(Instructions to follow):
Pick out the lines below with "person" and list them.
_ _ _
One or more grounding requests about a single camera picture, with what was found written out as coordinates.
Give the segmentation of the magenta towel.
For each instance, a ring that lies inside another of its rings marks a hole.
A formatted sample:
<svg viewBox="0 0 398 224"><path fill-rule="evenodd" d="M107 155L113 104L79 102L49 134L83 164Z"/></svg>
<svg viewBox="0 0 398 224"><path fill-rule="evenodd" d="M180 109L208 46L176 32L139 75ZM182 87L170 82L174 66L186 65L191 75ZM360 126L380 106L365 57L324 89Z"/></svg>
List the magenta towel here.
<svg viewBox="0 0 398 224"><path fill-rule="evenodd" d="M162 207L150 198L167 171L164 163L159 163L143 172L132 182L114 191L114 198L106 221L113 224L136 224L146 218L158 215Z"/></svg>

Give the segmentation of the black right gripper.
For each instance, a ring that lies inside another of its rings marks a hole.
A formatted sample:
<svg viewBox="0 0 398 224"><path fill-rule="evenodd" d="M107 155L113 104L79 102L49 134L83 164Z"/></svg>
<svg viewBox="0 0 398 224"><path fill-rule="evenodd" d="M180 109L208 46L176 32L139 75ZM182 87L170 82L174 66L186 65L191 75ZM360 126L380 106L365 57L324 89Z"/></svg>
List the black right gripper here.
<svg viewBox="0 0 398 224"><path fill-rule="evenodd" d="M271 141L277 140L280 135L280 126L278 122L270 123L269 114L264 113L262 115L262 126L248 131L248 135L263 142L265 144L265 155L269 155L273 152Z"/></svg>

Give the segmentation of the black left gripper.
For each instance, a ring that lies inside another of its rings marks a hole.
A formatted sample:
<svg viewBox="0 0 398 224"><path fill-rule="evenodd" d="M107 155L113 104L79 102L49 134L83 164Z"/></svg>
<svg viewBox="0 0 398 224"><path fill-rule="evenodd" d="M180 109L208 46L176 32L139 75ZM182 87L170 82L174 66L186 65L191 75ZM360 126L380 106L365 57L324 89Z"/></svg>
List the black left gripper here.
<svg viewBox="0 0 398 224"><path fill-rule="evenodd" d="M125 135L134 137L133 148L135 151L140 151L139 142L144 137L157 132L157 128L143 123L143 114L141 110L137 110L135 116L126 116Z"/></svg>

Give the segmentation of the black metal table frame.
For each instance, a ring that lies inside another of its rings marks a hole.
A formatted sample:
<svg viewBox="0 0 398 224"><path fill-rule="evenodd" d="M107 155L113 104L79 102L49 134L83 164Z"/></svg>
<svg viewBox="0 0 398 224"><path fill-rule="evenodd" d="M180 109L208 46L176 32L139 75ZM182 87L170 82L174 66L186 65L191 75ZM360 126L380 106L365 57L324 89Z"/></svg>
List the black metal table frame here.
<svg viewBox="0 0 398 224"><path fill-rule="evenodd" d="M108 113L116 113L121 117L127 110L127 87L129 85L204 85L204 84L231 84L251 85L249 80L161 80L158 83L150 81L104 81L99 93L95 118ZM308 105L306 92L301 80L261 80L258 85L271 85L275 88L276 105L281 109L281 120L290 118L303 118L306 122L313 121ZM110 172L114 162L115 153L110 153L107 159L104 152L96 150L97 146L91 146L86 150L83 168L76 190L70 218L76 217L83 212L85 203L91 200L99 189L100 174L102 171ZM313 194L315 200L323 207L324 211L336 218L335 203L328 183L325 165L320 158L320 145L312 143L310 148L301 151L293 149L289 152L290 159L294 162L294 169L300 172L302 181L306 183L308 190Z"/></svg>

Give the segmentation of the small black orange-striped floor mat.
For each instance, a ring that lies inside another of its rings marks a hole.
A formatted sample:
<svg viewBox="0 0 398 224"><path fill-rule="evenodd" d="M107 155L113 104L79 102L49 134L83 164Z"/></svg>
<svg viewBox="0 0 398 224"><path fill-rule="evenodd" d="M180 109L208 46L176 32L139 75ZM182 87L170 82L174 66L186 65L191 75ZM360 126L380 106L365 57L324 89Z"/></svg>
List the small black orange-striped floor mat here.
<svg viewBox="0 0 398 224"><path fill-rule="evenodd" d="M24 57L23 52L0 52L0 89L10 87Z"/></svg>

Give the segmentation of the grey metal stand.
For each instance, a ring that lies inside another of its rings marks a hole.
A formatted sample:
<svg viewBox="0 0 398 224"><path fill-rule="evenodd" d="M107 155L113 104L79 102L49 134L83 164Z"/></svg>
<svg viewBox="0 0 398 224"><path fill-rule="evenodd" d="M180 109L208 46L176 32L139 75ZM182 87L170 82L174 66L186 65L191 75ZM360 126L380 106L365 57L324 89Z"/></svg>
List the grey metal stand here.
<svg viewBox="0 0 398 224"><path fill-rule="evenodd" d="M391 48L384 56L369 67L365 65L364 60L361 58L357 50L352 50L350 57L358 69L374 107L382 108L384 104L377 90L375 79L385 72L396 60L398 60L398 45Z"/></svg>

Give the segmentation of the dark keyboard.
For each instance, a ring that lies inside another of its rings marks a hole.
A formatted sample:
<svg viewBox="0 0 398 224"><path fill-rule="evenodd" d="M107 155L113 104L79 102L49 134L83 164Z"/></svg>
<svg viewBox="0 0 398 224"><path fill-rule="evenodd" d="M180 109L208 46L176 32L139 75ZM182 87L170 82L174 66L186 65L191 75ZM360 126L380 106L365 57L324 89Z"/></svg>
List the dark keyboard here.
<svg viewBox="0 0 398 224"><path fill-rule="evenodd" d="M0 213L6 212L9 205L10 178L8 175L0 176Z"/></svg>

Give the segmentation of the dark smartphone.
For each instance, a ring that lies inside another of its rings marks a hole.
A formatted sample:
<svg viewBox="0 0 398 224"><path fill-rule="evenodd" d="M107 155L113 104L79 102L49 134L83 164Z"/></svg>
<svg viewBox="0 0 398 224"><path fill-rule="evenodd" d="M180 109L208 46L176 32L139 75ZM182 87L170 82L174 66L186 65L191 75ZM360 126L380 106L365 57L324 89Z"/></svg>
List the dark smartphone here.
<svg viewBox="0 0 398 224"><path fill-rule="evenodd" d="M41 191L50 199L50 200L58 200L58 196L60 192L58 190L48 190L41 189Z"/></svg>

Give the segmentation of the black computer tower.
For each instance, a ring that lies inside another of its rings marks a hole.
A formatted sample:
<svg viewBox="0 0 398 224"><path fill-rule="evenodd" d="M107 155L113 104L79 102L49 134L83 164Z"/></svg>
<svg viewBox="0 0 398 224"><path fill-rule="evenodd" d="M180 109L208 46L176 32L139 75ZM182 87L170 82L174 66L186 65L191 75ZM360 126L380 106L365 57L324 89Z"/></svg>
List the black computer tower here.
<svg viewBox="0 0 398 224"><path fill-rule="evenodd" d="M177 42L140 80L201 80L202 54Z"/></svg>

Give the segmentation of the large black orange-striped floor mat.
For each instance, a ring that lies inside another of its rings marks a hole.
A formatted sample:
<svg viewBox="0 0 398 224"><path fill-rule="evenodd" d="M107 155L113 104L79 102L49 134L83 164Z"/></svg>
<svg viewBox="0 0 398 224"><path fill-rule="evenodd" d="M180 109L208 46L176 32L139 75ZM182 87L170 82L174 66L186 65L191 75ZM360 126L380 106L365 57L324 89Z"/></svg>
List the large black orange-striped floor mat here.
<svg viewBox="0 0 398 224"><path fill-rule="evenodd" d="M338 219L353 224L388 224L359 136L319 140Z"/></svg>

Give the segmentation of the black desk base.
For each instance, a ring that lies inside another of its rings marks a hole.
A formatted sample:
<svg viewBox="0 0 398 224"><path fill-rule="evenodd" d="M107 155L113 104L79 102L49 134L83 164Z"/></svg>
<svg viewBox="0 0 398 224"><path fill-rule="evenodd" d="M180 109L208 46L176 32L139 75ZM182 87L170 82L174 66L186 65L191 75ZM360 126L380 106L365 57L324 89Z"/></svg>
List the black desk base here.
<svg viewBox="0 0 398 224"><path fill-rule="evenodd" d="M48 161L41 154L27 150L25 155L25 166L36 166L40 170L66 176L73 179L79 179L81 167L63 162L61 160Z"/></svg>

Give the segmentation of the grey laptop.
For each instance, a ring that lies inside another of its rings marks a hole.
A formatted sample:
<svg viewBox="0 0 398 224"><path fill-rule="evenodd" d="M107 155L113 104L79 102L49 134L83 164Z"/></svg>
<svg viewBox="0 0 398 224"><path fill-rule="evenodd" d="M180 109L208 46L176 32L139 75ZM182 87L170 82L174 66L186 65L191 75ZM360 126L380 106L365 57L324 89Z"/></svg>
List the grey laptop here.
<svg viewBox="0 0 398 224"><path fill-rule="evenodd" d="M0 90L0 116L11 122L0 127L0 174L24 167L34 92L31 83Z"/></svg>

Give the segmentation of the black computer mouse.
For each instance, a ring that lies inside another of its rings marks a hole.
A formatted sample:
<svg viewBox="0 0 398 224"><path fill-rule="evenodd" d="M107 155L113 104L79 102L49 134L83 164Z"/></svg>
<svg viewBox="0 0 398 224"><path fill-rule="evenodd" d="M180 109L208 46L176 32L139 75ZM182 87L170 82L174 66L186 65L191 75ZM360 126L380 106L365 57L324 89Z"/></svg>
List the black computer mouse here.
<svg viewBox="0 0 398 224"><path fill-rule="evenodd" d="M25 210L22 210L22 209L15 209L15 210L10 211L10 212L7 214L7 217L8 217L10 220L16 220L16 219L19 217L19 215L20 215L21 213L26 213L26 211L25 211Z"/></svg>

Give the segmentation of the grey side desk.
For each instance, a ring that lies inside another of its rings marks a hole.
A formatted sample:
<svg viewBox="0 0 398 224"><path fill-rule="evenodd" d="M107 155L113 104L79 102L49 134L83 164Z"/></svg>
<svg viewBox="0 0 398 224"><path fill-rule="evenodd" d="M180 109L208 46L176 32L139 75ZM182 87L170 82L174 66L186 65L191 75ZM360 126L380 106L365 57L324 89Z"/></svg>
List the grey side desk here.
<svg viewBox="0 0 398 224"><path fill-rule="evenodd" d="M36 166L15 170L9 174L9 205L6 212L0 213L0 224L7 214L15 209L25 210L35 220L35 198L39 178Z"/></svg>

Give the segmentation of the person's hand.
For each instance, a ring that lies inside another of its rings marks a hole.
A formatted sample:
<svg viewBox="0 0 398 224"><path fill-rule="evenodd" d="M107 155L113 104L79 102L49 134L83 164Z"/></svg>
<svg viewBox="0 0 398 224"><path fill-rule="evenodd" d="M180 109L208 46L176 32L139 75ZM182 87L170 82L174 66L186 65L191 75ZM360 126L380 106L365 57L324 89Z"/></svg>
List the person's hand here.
_ _ _
(Reply to the exercise):
Give the segmentation of the person's hand.
List the person's hand here.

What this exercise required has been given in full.